Indeed, with Cry1Ac the response recorded in NALT is higher than those reported after immunization with CT B-subunit [18], with the surface protein of Streptococcus AgI/II [19], with
the antigen rBCG-V3J1 [20]; or using inactivated influenza vaccine coadministered with CTB [21], or with a vaccine containing fimbrial protein of Porphyromonas gingivalis NVP-LDE225 datasheet and CT [22]. Likewise, in NP the specific IgA antibody-producing cell responses elicited by Cry1Ac were superior to the responses generated using other antigens, such as OVA with CT [23], the antigen rBCG-V3J1 [20] and a vaccine with fimbrial protein of P. gingivalis and CT [22]. However, there is also evidence that other antigens induce a greater antibody-producing cell response than
the one induced with Cry1Ac in NP, such as NTHi a mucosal vaccine against Haemophilus FK866 solubility dmso influenzae coadministered with CT [24]. According to the majority of studies showing that intranasal immunization primarily triggers IgA antibody-producing cell responses [6, 25–28], we also found that with Cry1Ac or CT immunization, the IgA responses were the highest we recorded in both NP and NALT. However, it is important to mention that the IgG responses induced with these proteins at these nasal tissues also were significant.
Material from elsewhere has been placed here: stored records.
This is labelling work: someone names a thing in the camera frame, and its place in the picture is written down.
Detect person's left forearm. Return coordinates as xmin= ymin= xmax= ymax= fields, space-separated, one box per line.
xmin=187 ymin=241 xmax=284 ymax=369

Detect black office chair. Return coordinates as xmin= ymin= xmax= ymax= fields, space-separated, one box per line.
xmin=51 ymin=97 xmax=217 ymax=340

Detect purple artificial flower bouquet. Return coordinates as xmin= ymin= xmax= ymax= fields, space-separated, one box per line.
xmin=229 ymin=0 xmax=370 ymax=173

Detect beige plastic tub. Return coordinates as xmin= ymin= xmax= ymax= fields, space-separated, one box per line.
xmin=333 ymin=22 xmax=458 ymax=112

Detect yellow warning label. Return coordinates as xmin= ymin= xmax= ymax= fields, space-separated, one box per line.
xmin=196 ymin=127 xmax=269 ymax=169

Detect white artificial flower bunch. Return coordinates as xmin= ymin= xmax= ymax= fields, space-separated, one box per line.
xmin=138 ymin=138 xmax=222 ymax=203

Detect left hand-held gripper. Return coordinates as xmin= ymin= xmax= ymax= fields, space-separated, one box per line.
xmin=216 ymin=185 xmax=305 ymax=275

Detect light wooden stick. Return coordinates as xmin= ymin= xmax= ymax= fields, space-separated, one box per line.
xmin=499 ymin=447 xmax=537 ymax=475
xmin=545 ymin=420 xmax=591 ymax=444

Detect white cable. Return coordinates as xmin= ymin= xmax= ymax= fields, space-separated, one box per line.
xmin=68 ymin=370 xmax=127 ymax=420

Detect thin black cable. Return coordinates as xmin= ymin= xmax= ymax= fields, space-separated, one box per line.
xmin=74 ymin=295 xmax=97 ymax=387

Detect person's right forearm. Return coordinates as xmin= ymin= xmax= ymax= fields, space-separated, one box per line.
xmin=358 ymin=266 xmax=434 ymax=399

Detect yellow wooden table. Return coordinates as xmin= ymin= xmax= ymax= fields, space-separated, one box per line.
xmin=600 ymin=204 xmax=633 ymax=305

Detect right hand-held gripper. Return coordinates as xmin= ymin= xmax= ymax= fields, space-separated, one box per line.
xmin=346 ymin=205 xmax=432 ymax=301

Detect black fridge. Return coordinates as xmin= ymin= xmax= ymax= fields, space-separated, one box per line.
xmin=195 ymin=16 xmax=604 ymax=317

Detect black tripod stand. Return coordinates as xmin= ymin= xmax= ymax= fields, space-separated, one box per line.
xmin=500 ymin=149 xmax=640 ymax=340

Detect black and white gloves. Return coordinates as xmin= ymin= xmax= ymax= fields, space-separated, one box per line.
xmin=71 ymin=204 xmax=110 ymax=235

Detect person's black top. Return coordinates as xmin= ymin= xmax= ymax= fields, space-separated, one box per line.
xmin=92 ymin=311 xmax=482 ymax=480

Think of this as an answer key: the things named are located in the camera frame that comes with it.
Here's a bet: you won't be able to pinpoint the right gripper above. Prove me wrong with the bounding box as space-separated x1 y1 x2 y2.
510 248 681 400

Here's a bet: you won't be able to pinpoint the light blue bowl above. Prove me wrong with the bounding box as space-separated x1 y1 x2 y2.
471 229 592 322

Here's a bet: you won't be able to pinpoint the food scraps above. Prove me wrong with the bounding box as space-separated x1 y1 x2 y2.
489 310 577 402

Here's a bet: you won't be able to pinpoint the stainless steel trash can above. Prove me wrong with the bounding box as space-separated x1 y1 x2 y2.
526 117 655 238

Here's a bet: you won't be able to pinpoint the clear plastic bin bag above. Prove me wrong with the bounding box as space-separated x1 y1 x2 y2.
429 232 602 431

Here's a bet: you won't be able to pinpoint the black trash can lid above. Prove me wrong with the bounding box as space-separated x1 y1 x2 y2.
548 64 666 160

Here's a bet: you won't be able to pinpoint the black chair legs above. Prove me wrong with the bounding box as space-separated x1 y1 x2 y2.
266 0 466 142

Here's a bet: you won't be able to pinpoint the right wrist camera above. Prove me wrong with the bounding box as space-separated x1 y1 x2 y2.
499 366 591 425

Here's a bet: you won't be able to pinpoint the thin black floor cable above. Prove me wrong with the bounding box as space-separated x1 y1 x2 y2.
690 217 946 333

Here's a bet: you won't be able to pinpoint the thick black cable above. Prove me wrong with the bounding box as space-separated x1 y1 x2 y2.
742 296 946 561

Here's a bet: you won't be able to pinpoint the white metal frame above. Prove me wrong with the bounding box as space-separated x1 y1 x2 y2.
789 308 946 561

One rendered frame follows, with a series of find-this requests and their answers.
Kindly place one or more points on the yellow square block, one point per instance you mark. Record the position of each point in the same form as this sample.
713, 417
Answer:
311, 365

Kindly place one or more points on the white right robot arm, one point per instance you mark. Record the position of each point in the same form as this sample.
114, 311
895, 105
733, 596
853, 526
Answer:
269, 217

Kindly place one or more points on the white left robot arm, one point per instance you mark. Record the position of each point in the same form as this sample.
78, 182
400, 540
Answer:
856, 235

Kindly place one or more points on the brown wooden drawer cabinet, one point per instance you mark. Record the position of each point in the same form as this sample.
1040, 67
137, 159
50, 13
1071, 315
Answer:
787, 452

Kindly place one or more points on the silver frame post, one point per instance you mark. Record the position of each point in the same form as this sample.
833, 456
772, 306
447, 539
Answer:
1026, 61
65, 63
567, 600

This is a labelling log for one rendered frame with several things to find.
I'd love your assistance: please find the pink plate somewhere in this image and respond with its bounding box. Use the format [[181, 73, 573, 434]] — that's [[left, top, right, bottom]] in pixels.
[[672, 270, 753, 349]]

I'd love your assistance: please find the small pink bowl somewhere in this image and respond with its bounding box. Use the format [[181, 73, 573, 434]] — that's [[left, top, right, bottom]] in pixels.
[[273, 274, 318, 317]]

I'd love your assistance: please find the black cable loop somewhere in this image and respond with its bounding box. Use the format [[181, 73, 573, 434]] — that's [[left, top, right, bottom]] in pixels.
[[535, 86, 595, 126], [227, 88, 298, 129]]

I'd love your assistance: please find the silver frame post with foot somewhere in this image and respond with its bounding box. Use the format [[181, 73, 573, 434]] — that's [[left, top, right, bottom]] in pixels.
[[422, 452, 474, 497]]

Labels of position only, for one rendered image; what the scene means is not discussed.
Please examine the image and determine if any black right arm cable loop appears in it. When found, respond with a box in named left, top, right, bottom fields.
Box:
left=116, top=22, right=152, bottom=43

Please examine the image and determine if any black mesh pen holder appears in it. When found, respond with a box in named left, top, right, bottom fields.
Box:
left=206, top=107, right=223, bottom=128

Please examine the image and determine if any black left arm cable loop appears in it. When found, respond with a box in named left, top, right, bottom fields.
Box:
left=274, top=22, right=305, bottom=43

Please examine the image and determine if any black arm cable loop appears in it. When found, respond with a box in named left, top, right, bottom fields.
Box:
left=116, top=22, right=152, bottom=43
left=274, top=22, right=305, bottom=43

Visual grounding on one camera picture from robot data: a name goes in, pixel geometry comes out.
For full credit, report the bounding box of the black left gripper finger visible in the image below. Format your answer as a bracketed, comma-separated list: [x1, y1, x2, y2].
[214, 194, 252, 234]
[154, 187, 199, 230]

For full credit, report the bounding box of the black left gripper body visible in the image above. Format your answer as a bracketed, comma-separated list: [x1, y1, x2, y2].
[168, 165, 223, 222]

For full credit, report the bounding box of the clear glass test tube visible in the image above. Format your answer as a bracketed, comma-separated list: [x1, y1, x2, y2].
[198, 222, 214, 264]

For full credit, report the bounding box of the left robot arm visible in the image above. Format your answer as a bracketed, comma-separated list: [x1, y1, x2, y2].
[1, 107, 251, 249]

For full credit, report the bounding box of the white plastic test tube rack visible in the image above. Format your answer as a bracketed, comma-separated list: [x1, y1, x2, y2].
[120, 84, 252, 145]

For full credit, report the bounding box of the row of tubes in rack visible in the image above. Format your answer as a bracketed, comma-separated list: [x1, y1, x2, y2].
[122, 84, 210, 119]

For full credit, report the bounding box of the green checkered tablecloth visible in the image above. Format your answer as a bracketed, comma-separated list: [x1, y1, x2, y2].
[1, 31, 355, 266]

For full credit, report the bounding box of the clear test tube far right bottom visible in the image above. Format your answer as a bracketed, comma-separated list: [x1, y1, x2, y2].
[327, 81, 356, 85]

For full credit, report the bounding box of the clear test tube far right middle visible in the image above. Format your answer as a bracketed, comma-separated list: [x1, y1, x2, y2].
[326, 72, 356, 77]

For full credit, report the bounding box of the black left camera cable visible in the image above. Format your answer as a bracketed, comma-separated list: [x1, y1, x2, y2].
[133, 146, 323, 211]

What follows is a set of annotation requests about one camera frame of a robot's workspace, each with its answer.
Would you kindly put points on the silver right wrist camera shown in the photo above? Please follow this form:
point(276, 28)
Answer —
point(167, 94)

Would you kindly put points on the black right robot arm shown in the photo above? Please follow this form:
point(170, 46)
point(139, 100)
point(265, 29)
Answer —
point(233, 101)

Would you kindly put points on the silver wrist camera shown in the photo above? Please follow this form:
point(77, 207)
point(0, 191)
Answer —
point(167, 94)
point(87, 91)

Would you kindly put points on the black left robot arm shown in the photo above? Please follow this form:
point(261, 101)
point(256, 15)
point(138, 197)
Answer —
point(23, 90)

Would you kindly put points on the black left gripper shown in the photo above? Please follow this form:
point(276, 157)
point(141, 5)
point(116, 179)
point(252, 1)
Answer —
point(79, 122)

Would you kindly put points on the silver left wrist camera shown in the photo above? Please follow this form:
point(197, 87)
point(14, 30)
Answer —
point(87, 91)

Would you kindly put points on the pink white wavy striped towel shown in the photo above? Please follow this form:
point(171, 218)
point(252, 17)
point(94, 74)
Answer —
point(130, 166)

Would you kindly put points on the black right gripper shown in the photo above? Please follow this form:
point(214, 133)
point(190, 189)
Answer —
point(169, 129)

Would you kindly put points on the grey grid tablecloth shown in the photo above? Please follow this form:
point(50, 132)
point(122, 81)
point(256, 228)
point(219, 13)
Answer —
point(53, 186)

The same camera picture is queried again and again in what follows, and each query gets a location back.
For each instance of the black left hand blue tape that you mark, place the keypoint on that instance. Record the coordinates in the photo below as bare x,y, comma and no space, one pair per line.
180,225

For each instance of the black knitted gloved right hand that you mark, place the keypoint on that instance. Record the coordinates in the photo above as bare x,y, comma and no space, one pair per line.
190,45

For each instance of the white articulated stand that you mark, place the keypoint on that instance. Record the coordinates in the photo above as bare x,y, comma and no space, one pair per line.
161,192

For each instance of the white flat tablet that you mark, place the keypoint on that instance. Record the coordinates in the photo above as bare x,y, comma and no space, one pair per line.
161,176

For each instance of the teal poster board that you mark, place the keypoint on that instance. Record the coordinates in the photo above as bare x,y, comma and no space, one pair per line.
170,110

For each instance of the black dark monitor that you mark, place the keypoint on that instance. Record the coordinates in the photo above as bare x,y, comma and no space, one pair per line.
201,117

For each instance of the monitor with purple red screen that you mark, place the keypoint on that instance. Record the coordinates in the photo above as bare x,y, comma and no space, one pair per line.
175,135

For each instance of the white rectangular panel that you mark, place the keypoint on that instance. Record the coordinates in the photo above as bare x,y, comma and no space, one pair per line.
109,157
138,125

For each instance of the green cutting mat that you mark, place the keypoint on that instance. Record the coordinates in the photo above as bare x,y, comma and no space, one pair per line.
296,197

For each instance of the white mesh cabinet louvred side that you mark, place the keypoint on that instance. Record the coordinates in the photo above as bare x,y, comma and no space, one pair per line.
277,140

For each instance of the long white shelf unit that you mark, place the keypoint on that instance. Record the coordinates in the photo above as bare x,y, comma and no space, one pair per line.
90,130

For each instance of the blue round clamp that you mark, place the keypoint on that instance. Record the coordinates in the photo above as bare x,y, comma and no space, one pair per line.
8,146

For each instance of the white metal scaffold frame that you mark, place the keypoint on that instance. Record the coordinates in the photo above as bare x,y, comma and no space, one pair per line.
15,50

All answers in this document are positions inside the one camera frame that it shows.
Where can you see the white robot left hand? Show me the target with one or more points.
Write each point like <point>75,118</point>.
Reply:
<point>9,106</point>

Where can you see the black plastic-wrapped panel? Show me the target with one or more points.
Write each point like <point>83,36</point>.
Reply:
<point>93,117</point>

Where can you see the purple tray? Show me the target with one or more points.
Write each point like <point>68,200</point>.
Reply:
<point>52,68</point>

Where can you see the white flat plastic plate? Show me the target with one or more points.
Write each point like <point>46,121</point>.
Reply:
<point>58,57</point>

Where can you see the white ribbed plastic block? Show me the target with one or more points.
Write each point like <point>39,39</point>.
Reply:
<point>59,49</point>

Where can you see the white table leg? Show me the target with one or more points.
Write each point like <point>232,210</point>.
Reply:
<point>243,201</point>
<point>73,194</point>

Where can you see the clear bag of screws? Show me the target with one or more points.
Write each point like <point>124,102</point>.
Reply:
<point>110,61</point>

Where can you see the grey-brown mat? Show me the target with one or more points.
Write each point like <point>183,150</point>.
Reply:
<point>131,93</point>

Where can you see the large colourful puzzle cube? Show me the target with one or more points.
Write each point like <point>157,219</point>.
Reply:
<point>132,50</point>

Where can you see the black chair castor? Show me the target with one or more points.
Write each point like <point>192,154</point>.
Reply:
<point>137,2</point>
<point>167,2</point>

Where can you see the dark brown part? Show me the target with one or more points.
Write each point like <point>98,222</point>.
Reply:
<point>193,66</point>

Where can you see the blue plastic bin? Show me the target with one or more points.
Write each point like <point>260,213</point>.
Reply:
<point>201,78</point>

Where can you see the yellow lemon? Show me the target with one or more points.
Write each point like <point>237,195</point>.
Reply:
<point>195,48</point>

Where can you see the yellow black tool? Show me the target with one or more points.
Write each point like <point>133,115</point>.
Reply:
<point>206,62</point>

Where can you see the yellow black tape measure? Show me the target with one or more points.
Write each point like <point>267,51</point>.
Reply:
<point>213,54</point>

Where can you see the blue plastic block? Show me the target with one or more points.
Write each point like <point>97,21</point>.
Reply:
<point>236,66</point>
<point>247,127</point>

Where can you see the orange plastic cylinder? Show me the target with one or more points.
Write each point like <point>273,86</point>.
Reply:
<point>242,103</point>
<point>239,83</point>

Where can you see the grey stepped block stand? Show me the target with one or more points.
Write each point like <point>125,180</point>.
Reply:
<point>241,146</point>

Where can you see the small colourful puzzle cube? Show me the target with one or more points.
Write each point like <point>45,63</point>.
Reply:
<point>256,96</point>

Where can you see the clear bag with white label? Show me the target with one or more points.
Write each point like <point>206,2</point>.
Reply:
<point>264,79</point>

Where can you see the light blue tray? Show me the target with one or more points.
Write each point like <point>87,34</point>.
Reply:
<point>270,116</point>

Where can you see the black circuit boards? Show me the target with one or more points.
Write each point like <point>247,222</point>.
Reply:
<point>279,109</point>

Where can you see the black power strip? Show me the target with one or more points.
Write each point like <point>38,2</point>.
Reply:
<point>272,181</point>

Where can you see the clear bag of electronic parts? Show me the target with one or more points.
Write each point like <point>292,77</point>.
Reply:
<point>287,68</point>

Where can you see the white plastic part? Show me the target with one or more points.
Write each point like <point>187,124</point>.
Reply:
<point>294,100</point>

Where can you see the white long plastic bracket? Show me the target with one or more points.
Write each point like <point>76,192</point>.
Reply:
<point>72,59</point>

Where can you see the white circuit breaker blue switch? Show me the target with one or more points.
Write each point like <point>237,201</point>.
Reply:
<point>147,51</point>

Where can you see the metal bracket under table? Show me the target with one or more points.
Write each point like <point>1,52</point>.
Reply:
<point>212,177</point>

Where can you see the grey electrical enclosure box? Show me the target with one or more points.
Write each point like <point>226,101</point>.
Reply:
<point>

These observations coincide with other studies [18, 22, 29] that also have demonstrated that besides IgA, considerable IgG cell responses are locally produced in the nasal mucosa. In contrast, following intranasal immunization with rBCG-V3J1 vaccine [20], much higher V3-specific IgG than IgA-producing cell responses were found in several mucosa-associated tissues, including NALT, NP, PP and i-LP. Although the role of IgA in mucosal protection is well established, mucosal-associated IgG has also been shown to contribute to host defence [30–33]. So probably the responses of this isotype induced in click here NALT and NP might participate in mucosal protection as well. Furthermore, to our knowledge we have described here, for the first time, the effect of intranasal immunization on the expression
of the activation markers CD25 and CD69 in NALT and NP lymphocytes. Our data indicate that Cry1Ac is effective in inducing activation of B and T cells in both NALT and NP. However, the activation markers were differentially induced. Whereas the expression of CD25 was increased in B cells, as well as in CD4+ and CD8+ T cells from NALT and NP, CD69 was increased in B cells from both compartments but only in CD4+ T cells from NP. The expression of CD25 and CD69 is characteristic of highly activated T cells. Certainly, in lung airways, it has been shown that substantial numbers of virus-specific CD4 and CD8 T cells expressing these activation markers can be recovered more than 1 year after resolution of either an influenza or Sendai virus infection [34–36].